If this years masterful sophomore album White Men Are Black Men Too hadn’t convinced you that Edinburgh’s avant garde alt rapper popsters Young Fathers weren’t simply one of the best bands around right this minute, their assured 45 minute run through the highlights of their seven year career yesterday as part of “OkayAfrica” at Central Park’s SummerStage should have done the job.
The trio (plus touring drummer) shared lead and backup harmonies, sometimes switching roles mid-song, where backing tapes when necessary and beats and beats and beats consistently lead them where they might want to go. Opening with the rhythmic cluttered straight to the feet “No Way”, at first I thought it was the Kayus Bankole show. But by the very next song, “Queen Is Dead” with its “Money money cash for gold” hook, it became clear this was a democracy and revolved around rapping over tough tough beats that spanked out all over the place: more house than hip hop. In the glorious summer afternoon, the 2014 Mercury Prize winners, performed with intensity befitting their unique agitprop world view. “All that, gimme that, gimme that, all that” they intoned at the end of the set, as though they’ve seen it and don’t like it.

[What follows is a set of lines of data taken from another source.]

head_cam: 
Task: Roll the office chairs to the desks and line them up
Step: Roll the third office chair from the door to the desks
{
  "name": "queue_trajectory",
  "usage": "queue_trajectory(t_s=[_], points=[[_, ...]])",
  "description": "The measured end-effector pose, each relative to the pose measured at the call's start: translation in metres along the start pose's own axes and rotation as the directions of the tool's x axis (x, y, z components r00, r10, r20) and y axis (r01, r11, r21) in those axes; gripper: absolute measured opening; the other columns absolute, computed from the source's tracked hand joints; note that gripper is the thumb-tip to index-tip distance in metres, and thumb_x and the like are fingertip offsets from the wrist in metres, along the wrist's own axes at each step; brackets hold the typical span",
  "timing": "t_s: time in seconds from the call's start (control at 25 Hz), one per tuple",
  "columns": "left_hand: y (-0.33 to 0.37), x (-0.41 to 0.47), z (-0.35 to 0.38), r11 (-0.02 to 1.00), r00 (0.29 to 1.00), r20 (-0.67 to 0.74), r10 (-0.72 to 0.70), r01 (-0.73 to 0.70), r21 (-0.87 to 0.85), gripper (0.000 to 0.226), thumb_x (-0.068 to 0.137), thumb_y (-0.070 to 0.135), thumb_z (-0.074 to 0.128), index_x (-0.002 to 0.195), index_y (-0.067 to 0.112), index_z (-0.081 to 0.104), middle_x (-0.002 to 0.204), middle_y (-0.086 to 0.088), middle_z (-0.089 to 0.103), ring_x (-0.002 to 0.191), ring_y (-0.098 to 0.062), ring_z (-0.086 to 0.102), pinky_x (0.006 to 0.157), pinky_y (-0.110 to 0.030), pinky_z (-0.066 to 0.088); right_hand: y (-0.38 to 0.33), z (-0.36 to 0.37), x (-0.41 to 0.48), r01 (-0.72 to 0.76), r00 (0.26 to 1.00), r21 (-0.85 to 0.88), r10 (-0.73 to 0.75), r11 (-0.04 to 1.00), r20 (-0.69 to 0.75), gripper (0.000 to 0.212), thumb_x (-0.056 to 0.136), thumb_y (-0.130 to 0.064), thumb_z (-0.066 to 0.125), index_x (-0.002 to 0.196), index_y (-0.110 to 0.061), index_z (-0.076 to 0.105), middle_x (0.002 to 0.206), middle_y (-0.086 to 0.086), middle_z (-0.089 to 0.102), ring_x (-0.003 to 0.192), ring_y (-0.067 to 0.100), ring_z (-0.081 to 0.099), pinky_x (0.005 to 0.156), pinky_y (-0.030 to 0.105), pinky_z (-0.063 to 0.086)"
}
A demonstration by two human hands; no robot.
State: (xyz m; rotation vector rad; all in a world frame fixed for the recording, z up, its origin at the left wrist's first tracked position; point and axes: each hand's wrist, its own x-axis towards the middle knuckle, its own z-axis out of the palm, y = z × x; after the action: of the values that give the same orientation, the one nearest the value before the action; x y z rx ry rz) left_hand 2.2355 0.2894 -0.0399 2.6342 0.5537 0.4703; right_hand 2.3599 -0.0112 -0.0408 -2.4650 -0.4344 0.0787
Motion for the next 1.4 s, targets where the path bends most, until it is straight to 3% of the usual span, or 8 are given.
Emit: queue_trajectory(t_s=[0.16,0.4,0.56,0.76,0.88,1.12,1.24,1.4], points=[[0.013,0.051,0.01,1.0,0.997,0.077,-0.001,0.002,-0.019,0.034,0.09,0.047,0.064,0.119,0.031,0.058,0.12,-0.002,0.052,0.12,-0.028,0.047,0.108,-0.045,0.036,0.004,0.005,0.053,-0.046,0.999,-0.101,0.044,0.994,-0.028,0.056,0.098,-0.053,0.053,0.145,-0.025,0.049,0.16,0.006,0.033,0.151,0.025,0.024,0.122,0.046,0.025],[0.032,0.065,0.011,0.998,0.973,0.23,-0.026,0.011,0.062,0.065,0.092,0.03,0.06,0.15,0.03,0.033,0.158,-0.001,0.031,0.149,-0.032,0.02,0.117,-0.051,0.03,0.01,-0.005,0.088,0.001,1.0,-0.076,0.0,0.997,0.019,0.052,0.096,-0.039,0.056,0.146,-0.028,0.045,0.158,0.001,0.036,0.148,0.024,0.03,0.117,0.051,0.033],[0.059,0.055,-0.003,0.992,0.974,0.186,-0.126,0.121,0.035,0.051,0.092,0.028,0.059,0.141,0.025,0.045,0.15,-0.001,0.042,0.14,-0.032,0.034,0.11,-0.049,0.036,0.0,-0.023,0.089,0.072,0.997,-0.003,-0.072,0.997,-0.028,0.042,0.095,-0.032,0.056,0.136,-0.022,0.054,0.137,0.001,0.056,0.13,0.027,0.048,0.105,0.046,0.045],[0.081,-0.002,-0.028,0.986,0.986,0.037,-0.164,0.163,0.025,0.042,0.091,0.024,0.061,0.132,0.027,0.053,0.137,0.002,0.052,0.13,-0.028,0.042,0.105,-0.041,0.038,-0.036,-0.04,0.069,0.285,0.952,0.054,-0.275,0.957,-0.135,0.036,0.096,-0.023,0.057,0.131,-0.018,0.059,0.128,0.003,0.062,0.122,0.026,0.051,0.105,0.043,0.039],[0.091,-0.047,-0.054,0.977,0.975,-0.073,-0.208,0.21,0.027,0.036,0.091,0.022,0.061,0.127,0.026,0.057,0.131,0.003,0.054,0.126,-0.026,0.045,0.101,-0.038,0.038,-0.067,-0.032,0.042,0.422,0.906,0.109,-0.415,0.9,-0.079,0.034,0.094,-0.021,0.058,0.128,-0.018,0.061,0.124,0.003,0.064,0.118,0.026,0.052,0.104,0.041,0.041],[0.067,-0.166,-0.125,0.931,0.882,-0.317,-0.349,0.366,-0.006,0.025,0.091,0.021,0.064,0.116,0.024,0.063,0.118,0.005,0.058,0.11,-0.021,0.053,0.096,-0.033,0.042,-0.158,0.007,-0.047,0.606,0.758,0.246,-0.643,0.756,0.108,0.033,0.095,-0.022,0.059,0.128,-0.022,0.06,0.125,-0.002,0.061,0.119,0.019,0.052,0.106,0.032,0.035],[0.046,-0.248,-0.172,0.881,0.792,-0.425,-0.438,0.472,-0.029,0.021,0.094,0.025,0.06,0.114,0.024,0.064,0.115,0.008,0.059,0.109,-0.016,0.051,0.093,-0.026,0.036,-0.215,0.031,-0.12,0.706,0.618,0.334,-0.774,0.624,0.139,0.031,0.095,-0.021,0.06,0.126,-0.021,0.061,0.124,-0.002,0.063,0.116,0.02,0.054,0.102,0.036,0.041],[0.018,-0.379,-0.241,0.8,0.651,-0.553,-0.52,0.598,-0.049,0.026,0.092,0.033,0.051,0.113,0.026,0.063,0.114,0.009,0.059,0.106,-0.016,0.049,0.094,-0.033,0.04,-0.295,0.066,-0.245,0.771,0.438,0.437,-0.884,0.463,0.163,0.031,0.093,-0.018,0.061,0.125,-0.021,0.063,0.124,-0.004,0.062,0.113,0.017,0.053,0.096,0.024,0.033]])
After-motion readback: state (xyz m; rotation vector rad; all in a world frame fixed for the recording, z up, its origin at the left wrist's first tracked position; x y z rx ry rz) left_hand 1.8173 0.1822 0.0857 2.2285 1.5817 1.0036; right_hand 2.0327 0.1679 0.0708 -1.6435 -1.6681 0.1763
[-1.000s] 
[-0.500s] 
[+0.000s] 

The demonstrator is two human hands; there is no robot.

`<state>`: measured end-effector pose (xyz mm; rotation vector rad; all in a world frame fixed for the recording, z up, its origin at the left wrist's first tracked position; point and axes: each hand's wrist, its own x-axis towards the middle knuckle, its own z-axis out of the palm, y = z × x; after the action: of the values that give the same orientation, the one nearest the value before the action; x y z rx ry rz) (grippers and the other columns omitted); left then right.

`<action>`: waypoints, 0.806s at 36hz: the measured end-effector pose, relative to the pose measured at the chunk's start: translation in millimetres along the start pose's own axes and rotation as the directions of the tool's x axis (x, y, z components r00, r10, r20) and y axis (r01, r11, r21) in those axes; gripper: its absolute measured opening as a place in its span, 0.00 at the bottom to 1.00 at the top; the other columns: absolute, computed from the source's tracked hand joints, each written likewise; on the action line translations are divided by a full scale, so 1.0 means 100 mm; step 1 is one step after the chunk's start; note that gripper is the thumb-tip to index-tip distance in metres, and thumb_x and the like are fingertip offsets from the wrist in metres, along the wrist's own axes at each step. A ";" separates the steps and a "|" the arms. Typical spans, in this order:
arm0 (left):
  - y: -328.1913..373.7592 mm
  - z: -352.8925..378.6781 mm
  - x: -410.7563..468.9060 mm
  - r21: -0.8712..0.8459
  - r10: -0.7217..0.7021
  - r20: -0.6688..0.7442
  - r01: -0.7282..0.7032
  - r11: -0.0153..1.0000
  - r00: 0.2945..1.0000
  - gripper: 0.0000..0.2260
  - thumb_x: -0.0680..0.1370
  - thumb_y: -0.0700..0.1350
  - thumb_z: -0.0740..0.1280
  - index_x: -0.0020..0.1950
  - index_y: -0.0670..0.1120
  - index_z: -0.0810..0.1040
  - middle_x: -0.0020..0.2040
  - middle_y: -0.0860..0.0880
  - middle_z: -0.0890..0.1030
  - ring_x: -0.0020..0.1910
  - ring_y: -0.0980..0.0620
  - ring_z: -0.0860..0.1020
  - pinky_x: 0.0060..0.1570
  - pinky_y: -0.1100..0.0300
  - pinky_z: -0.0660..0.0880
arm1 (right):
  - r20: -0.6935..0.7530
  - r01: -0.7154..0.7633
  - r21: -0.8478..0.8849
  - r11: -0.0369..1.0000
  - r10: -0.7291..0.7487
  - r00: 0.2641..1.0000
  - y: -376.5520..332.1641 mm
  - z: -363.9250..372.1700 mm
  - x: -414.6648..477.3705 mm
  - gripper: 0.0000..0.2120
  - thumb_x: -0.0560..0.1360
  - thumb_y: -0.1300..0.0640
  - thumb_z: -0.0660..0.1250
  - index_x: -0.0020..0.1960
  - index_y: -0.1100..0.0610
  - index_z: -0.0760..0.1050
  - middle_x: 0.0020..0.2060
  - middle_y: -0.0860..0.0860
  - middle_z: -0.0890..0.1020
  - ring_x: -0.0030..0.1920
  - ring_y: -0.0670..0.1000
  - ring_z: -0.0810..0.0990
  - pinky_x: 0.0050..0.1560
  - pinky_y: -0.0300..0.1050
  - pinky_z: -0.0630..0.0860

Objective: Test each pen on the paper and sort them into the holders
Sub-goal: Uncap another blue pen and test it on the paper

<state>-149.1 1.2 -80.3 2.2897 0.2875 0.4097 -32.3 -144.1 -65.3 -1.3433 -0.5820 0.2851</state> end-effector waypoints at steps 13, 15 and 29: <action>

“Don’t you turn my home against me , Even if my house is empty” they warn on “Deadline” to straddling bassy dub drums, something like M.I.A. without the tweeness or Massive Attack if they were all massive. Young Fathers know from money problems, “G” Hastings was raised in the Drylaw housing estate (part of paradise postponed), and the sound is both very dark and very heavy: to really mix metaphors, it isn’t like Marijuana, it is like a hammer in a knife fight.
The trio are all movement and performance, they come together and drift apart, spit out verses and disappear only to come back, sometimes they sing, sometimes they rap and on their best song “Old Rock And Roll” Alloysious Massaquoi takes the first verse before giving the reigns to Kayus but not really because all three chant “Niggah, Ohwae Ohwae, Awake” while Tom Toms beat from the back: like West Africa visiting Scotland. It is as great a concert moment as I’ve seen all year.
To say “Old Rock And Roll” is their best song is to insult no one, it is a stronger political concept than anything you’ll find on either Kendrick’s To Pimp A Butterfly or D’Angelo’s Black Messiah (if not Tomas Doncker’s upcoming The Mess We Made). Part of this may, indeed, be cultural: we live in a country where black men are systematically beaten down till they see life through a prism of defeated criminality, whereas a man from Ghana lives in a black country, and three men in what amounts to the projects in Edinburgh, are class minorities long before they are race minorities. Young Father don’t swagger exactly but they don’t harness black rage the way Kendrick does, or black opportunism the way Jay Z does. As Mark Pringle noted when I wrote the Zayn Malik story through a Pakistani paradigm: that wasn’t the way it was read in the UK.
The sound has been evolving through the entire 45 minutes, and the trio haven’t really stopped dancing all afternoon to the place where you bet they add strings on the next album. and for the penultimate song of the set, the superb “Shame”(I am posting the official video below), “G” Hastings barks “Do you want to dance? But really dance, no ironic dancing…” and everybody dances. Imagine if Portishead and TV On The Radio had a baby, that would be this. Yes, that good. I loved it and I also think I underestimated the subtle antiviolence track earlier this year, this performance had me gobsmacked. That it wasn’t a hit in the US suggests the US is a hard sell, but that it didn’t blow up in the UK??? How on earth did it not make Young Fathers superstars? I am guessing it was a problem with the label who should have lead with “Shame” instead of “Still Running”
Summerstage was less than full for Young Fathers performance, but I have no doubt the audience were enraptured, there was none of the usual shuffling and talking. They complained it was quiet but they missed the point: it was quiet because people were listening to this brilliant band. Simply one of the best anywhere today.